(Task inputs begins)
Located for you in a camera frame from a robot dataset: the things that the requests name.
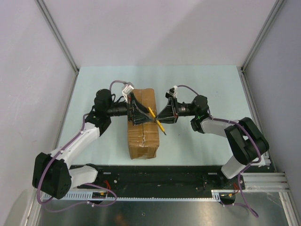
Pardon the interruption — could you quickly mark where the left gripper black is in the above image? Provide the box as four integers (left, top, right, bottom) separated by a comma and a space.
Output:
106, 92, 152, 125

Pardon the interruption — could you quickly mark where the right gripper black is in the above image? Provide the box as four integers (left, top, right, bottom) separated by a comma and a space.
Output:
155, 97, 198, 124

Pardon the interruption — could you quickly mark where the yellow utility knife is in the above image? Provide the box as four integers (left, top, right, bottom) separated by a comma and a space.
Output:
148, 107, 166, 135

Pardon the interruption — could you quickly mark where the brown cardboard express box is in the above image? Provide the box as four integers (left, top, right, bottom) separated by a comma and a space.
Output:
127, 88, 159, 159

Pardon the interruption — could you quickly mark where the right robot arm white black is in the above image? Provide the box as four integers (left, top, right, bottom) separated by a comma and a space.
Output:
155, 95, 269, 189

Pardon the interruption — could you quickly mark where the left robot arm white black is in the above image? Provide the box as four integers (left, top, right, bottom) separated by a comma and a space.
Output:
32, 89, 155, 199

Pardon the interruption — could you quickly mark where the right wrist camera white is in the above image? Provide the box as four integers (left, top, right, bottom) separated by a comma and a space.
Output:
165, 86, 178, 98

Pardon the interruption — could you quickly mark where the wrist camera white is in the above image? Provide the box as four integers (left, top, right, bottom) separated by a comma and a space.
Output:
165, 86, 178, 98
122, 82, 135, 102

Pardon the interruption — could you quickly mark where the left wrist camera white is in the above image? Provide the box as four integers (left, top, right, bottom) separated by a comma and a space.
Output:
122, 82, 135, 102

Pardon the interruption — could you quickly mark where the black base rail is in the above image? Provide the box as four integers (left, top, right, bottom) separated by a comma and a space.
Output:
70, 164, 245, 198

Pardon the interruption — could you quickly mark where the white slotted cable duct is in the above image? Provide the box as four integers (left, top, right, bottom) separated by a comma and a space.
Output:
42, 189, 236, 202

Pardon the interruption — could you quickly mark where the left aluminium frame post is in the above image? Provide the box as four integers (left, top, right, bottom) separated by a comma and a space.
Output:
34, 0, 79, 73

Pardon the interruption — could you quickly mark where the aluminium frame post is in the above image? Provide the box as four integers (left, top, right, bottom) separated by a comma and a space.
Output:
241, 0, 286, 73
34, 0, 79, 73

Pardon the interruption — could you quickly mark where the right aluminium frame post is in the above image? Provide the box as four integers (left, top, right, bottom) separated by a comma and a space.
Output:
241, 0, 286, 73
(Task inputs ends)
§ **About this exercise**
Copy every line of the records above that holds the word "wrist".

§ **Exercise result**
Pardon the interruption — could you quickly mark where the right wrist camera white is in the above image? Provide the box as four integers (left, top, right, bottom) separated by a comma and a space.
Pardon the interruption — could you quickly mark where the wrist camera white is in the above image? Provide the box as four integers (left, top, right, bottom) separated by a comma and a space.
Pardon the interruption — could you quickly mark where the left wrist camera white is in the above image? Provide the box as four integers (left, top, right, bottom) separated by a comma and a space.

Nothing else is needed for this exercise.